AIM OF THE TASK:
Each line below should be quoted exactly, please.

SUPPLIED MATERIAL:
Segment Open
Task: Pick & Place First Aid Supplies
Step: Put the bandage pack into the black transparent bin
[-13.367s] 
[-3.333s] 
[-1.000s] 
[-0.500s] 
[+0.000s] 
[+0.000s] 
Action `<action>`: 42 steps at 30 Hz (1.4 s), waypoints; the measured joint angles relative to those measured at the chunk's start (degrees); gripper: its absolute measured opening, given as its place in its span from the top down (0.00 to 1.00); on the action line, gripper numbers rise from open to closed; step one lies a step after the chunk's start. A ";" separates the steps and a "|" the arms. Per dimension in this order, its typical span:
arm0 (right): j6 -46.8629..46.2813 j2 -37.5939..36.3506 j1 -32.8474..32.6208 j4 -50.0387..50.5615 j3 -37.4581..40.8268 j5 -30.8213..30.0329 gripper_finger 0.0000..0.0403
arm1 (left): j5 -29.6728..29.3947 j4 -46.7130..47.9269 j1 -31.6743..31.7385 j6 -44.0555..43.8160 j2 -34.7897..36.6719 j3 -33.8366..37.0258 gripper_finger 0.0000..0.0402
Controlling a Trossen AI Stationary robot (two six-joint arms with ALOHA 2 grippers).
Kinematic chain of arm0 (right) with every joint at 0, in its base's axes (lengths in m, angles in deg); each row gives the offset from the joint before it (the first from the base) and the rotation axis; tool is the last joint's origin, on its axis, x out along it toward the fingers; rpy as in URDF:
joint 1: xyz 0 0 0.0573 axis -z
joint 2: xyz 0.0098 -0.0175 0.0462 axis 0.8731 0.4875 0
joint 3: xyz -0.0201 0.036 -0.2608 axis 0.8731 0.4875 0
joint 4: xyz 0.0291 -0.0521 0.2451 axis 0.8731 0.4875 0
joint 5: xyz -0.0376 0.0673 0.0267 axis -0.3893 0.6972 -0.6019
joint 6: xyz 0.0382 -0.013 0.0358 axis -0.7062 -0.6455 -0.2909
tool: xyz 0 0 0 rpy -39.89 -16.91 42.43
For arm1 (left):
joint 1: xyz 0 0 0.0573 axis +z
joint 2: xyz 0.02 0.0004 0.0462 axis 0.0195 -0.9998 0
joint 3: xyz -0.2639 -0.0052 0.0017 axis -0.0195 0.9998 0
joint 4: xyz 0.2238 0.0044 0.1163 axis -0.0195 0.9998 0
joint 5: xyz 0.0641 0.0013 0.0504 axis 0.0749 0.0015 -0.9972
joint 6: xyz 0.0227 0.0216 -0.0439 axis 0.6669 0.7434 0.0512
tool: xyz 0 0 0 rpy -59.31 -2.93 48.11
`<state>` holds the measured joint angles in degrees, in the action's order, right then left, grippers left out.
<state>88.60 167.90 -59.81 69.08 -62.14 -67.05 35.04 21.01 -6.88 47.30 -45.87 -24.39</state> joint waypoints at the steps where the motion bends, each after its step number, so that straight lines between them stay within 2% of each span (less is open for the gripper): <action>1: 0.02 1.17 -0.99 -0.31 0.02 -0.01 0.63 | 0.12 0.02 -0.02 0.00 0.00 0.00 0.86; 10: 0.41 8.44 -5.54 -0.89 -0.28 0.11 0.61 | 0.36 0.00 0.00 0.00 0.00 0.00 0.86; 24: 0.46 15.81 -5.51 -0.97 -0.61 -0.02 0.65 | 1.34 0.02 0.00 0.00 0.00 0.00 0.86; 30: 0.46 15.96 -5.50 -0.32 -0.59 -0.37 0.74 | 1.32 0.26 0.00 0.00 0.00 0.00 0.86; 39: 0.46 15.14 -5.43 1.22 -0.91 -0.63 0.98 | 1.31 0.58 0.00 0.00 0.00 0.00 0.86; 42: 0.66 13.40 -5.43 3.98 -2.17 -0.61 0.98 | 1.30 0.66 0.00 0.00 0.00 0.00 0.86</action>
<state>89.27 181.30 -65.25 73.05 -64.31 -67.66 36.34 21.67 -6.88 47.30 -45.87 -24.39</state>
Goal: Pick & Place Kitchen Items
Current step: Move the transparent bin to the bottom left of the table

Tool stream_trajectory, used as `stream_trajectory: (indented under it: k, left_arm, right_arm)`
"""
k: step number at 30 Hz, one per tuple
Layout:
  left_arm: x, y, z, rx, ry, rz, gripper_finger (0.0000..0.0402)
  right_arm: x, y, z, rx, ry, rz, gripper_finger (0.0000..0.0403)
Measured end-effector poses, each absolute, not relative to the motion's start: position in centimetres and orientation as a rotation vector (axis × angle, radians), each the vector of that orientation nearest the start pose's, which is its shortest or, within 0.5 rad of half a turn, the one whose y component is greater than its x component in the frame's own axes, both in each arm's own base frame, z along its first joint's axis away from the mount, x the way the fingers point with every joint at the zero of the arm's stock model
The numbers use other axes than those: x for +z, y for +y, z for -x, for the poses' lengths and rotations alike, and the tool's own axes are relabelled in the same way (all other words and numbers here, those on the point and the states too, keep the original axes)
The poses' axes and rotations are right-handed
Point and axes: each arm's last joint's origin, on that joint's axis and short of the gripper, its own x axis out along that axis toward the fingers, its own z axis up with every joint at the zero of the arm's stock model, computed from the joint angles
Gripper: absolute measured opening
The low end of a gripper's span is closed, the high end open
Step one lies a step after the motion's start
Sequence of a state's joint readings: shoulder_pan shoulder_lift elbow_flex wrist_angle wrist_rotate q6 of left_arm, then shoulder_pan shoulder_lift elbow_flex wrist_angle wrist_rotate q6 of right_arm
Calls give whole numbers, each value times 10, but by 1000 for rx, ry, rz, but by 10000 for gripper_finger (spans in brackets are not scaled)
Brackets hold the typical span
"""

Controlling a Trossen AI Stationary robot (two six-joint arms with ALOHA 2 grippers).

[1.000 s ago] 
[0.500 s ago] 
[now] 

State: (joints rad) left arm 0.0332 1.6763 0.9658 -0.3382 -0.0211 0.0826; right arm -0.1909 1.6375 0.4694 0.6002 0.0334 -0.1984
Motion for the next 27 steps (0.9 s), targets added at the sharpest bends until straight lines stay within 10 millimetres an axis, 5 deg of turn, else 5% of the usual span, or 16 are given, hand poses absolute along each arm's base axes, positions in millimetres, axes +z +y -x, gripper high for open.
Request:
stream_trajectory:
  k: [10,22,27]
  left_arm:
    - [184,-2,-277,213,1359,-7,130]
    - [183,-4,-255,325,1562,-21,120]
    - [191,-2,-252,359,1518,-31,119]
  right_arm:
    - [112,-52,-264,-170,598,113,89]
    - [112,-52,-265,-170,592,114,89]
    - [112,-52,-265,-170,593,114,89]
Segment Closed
SOLUTION TO THE EXERCISE:
Task: Pick & Place First Aid Supplies
Step: Put the bandage pack into the black transparent bin
[-13.367s] 
[-3.333s] 
[-1.000s] 
[-0.500s] 
[+0.000s] 
[+0.000s] 
Action `<action>`: 42 steps at 30 Hz (1.4 s), waypoints; the measured joint angles relative to those measured at the chunk's start (degrees); gripper: its absolute measured opening, given as its place in its span from the top down (0.00 to 1.00); on the action line, gripper numbers rise from open to closed; step one lies a step after the chunk's start. A ";" separates the steps and a "|" the arms. Per dimension in this order, its typical span:
arm0 (right): j6 -46.8629..46.2813 j2 -37.5939..36.3506 j1 -32.8474..32.6208 j4 -50.0387..50.5615 j3 -37.4581..40.8268 j5 -30.8213..30.0329 gripper_finger 0.0000..0.0403
arm1 (left): j5 -29.6728..29.3947 j4 -46.7130..47.9269 j1 -31.6743..31.7385 j6 -44.0555..43.8160 j2 -34.7897..36.6719 j3 -33.8366..37.0258 gripper_finger 0.0000..0.0402
Controlling a Trossen AI Stationary robot (two six-joint arms with ALOHA 2 grippers).
Kinematic chain of arm0 (right) with every joint at 0, in its base's axes (lengths in m, angles in deg); each row gives the offset from the joint before it (the first from the base) and the rotation axis; tool is the last joint's origin, on its axis, x out along it toward the fingers; rpy as in URDF:
joint 1: xyz 0 0 0.0573 axis -z
joint 2: xyz 0.0098 -0.0175 0.0462 axis 0.8731 0.4875 0
joint 3: xyz -0.0201 0.036 -0.2608 axis 0.8731 0.4875 0
joint 4: xyz 0.0291 -0.0521 0.2451 axis 0.8731 0.4875 0
joint 5: xyz -0.0376 0.0673 0.0267 axis -0.3893 0.6972 -0.6019
joint 6: xyz 0.0382 -0.013 0.0358 axis -0.7062 -0.6455 -0.2909
tool: xyz 0 0 0 rpy -39.89 -16.91 42.43
For arm1 (left):
joint 1: xyz 0 0 0.0573 axis +z
joint 2: xyz 0.02 0.0004 0.0462 axis 0.0195 -0.9998 0
joint 3: xyz -0.2639 -0.0052 0.0017 axis -0.0195 0.9998 0
joint 4: xyz 0.2238 0.0044 0.1163 axis -0.0195 0.9998 0
joint 5: xyz 0.0641 0.0013 0.0504 axis 0.0749 0.0015 -0.9972
joint 6: xyz 0.0227 0.0216 -0.0439 axis 0.6669 0.7434 0.0512
tool: xyz 0 0 0 rpy -59.31 -2.93 48.11
`<state>` holds the measured joint angles in degrees, in the action's order, right then left, grippers left out.
<state>88.60 167.90 -59.81 69.08 -62.14 -67.05 35.04 21.01 -6.88 47.30 -45.87 -24.39</state> joint waypoints at the steps where the motion bends, each after its step number, so that straight lines between them stay within 2% of each span (less is open for the gripper): <action>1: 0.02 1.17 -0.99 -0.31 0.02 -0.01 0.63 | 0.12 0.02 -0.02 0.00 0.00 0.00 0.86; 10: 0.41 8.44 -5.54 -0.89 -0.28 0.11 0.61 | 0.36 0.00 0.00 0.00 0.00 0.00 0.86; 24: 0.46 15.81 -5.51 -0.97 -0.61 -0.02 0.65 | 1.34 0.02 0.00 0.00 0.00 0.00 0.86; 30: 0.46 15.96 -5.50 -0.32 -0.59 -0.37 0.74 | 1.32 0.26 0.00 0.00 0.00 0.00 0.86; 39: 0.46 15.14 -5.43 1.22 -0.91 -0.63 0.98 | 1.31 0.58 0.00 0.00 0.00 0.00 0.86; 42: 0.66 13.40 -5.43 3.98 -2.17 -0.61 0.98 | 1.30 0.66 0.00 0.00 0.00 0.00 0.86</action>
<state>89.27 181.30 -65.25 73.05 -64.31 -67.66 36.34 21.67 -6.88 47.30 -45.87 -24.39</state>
Goal: Pick & Place Kitchen Items
Current step: Move the transparent bin to the bottom left of the table

Tool stream_trajectory, used as `stream_trajectory: (indented under it: k, left_arm, right_arm)`
"""
k: step number at 30 Hz, one per tuple
Layout:
  left_arm: x, y, z, rx, ry, rz, gripper_finger (0.0000..0.0402)
  right_arm: x, y, z, rx, ry, rz, gripper_finger (0.0000..0.0403)
Measured end-effector poses, each absolute, not relative to the motion's start: position in centimetres and orientation as a rotation vector (axis × angle, radians), each the vector of that orientation nearest the start pose's, which is its shortest or, within 0.5 rad of half a turn, the one whose y component is greater than its x component in the frame's own axes, both in each arm's own base frame, z along its first joint's axis away from the mount, x the way the fingers point with every joint at the zero of the arm's stock model
The numbers use other axes than those: x for +z, y for +y, z for -x, for the poses' lengths and rotations alike, and the tool's own axes are relabelled in the same way (all other words and numbers here, those on the point and the states too, keep the original axes)
The poses' axes and rotations are right-handed
Point and axes: each arm's last joint's origin, on that joint's axis and short of the gripper, its own x axis out along that axis toward the fingers, its own z axis up with every joint at the zero of the arm's stock model, computed from the joint angles
Gripper: absolute measured opening
The low end of a gripper's span is closed, the high end open
Step one lies a step after the motion's start
Sequence of a state's joint readings: shoulder_pan shoulder_lift elbow_flex wrist_angle wrist_rotate q6 of left_arm, then shoulder_pan shoulder_lift elbow_flex wrist_angle wrist_rotate q6 of right_arm
Calls give whole numbers, each value times 10, but by 1000 for rx, ry, rz, but by 10000 for gripper_finger (spans in brackets are not scaled)
Brackets hold the typical span
"""

Controlling a Trossen AI Stationary robot (two six-joint arms with ALOHA 2 grippers).

[1.000 s ago] 
[0.500 s ago] 
[now] 

State: (joints rad) left arm 0.0332 1.6763 0.9658 -0.3382 -0.0211 0.0826; right arm -0.1909 1.6375 0.4694 0.6002 0.0334 -0.1984
Motion for the next 27 steps (0.9 s), targets added at the sharpest bends until straight lines stay within 10 millimetres an axis, 5 deg of turn, else 5% of the usual span, or 16 are given, hand poses absolute along each arm's base axes, positions in millimetres, axes +z +y -x, gripper high for open.
Request:
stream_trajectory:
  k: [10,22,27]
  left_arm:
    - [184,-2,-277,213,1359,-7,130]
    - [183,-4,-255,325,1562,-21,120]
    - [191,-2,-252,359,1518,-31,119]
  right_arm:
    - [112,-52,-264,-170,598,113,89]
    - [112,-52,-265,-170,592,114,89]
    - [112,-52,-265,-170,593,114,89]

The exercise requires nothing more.